Climate conversations often feel heavy, distant, and overwhelming. Data-driven. Problem-focused. Hard to act on.
Hot & Wet takes a different route.
Led by Monotype’s Executive Creative Director Phil Garnham and developed with Bruce Mau Design, the project asks a simple but powerful question: What if design could help us imagine a better future, before it actually exists?
Because if we can’t picture progress, it becomes harder to work towards it.
At the centre of the project is Climate Chronicle - a microsite that flips the script on how we talk about climate change.
Instead of reporting problems, it presents future headlines.
Stories written as if environmental progress has already happened.
It’s a subtle shift, but a meaningful one.
You’re not reading about what’s going wrong.
You’re experiencing what could go right.
Each headline is paired with practical, sustainable design tips, making the connection between creative decisions and environmental impact more visible and more actionable.

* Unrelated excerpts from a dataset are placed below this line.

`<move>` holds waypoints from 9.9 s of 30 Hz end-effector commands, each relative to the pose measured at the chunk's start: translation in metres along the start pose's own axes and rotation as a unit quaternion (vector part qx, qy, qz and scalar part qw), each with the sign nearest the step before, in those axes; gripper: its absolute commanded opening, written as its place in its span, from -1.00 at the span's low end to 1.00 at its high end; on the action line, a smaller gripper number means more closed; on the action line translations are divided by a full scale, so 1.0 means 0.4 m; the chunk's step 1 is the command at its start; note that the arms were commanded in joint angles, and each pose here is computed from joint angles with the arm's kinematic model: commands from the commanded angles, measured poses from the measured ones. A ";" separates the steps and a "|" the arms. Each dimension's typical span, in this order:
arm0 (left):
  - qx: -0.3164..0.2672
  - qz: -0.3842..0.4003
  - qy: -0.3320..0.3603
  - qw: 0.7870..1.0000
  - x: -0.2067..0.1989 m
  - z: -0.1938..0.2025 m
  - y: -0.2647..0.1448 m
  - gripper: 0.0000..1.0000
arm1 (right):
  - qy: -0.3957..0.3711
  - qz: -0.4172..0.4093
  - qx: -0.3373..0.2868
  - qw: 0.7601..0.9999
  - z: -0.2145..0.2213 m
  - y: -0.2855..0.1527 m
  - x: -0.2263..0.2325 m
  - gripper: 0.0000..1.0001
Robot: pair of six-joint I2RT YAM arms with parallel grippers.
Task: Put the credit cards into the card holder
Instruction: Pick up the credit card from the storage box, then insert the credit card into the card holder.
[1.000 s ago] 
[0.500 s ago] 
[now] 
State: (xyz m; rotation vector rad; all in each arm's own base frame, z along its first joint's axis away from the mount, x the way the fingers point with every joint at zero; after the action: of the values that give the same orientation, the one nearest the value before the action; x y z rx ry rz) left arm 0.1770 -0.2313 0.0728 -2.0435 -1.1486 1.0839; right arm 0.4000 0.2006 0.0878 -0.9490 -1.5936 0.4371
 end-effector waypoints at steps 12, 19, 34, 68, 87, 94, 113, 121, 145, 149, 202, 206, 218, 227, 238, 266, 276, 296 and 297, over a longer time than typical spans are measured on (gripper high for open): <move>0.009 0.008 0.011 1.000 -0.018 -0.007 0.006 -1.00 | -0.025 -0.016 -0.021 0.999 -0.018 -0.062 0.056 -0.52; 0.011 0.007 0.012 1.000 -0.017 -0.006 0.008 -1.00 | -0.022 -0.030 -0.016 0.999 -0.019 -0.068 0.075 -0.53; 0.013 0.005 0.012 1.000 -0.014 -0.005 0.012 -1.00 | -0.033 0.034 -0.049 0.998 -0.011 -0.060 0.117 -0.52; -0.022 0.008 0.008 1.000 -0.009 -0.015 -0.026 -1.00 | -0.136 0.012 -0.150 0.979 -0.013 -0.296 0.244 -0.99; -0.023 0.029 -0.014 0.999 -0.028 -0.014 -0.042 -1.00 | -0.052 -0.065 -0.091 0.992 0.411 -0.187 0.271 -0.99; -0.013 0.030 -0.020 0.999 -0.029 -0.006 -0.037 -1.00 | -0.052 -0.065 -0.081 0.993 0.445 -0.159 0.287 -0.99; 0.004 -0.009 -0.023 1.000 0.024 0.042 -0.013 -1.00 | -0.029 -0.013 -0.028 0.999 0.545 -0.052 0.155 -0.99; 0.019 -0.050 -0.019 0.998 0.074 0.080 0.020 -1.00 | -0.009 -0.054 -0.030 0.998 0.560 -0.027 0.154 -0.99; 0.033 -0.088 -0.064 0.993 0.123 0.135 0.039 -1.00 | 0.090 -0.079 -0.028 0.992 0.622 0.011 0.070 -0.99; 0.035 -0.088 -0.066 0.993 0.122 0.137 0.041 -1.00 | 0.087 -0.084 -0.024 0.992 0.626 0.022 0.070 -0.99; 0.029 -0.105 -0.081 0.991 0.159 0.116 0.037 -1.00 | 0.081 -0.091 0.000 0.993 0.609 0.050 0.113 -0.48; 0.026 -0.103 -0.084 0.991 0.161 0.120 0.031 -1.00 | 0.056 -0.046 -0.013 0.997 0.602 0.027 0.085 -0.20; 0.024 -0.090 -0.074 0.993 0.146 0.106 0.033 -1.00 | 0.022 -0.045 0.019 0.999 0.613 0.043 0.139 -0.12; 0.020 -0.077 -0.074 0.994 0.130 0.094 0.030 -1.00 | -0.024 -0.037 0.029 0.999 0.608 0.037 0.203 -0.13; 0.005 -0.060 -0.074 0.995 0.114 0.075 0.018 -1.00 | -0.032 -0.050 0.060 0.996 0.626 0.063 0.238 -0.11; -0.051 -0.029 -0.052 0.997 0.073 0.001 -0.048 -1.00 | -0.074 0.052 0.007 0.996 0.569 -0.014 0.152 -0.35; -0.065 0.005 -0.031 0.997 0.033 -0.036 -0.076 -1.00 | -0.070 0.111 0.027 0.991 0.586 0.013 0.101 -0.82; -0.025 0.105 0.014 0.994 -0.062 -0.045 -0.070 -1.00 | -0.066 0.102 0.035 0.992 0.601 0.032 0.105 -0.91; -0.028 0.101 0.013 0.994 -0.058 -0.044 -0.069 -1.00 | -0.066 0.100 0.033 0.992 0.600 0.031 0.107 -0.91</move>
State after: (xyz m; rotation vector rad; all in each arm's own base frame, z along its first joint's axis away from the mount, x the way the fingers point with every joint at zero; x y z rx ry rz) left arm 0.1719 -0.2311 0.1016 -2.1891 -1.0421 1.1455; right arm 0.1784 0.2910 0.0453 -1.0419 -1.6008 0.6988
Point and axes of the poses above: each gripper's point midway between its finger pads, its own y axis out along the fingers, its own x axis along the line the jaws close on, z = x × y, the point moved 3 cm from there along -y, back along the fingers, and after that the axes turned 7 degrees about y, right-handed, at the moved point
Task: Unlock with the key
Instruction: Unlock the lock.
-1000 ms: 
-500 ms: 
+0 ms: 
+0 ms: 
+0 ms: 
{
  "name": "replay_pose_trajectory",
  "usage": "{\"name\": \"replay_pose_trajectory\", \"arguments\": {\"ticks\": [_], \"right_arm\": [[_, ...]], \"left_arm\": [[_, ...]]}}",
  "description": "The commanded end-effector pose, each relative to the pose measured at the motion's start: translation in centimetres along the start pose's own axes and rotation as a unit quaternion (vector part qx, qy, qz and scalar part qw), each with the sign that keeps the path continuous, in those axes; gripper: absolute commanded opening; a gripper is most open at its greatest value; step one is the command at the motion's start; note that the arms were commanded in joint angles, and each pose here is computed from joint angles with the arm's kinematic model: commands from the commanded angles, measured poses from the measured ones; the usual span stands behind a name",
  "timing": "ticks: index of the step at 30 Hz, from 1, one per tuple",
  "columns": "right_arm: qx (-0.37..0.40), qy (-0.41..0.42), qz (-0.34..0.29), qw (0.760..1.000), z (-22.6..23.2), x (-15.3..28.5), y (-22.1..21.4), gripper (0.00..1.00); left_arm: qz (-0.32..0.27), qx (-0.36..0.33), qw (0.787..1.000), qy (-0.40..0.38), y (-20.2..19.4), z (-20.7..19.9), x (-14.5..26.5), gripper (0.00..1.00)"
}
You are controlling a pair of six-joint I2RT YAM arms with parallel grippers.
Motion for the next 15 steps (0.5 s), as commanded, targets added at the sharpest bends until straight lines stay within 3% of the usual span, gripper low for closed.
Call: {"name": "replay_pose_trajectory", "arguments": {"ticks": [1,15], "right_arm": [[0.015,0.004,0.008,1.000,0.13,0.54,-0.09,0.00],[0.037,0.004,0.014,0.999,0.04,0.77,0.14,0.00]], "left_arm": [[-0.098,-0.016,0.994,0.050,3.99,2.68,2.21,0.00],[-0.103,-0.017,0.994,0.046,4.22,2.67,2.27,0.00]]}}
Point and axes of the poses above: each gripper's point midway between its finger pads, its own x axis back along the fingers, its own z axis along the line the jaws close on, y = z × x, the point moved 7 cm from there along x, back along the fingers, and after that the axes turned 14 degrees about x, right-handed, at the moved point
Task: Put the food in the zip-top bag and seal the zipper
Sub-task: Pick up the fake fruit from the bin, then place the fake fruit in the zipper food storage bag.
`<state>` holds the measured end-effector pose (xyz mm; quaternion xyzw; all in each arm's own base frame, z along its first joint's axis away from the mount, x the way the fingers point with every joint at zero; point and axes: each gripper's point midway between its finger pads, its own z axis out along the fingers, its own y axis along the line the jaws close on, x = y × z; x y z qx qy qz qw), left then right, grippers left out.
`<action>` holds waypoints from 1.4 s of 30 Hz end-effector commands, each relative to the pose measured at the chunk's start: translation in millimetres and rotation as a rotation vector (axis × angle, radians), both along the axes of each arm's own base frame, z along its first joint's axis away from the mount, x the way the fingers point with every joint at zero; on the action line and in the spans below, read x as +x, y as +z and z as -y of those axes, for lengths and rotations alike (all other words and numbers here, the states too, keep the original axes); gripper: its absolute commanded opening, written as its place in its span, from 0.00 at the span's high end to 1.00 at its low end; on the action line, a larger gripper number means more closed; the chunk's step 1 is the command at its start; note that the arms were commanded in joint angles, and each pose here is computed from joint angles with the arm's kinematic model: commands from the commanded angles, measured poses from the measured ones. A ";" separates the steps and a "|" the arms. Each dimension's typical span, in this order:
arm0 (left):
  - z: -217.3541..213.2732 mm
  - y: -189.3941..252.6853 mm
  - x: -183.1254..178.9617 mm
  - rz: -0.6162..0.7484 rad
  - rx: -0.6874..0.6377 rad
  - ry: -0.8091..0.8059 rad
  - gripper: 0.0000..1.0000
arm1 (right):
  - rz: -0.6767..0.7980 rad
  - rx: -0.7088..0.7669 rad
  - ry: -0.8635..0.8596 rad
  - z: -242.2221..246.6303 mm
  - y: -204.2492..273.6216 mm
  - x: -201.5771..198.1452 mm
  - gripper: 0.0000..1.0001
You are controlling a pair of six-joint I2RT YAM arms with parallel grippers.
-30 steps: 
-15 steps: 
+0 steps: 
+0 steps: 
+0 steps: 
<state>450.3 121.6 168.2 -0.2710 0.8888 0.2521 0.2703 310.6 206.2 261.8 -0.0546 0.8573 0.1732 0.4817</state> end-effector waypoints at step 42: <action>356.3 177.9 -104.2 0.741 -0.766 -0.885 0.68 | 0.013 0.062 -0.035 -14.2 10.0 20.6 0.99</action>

All of this is brought to life using Macklin™ Variable, a typeface superfamily chosen for both expression and efficiency.
With 54 styles built into a single variable system, it allows designers to create visual variety without increasing digital load. Fewer files. Smarter delivery. Lower energy use.
It’s a reminder that sustainability in design isn’t always about big gestures.
Sometimes, it’s about choosing better tools.
And using them with intention.
One of the most compelling ideas behind Hot & Wet is this:
Small technical decisions - like font selection, file size, or system efficiency - can scale into meaningful environmental impact.
Typography may seem like a minor part of the digital ecosystem, but it’s everywhere. Across websites, apps, interfaces, and content systems.
Multiply one mindful choice across millions of touchpoints, and the effect is anything but small.
There’s also an emotional layer to the project.
As Bruce Mau Design points out, we’re surrounded by dystopian climate narratives. Constant exposure to negative futures can lead to fatigue or, worse, inaction.
Hot & Wet counters that by introducing optimism as a design tool.
Not blind positivity, but constructive imagination.
Because if we can’t imagine the future we want, we’re unlikely to build it.
The project doesn’t claim that typography alone can solve the climate crisis.
It doesn’t need to.
What it does instead is reposition design as a catalyst, something that can influence perception, shape narratives, and guide behaviour.
As Phil Garnham puts it, typography is “kilobytes of encoded culture in a world of gigabyte media.” And when used intentionally, it becomes a subtle but powerful climate tool.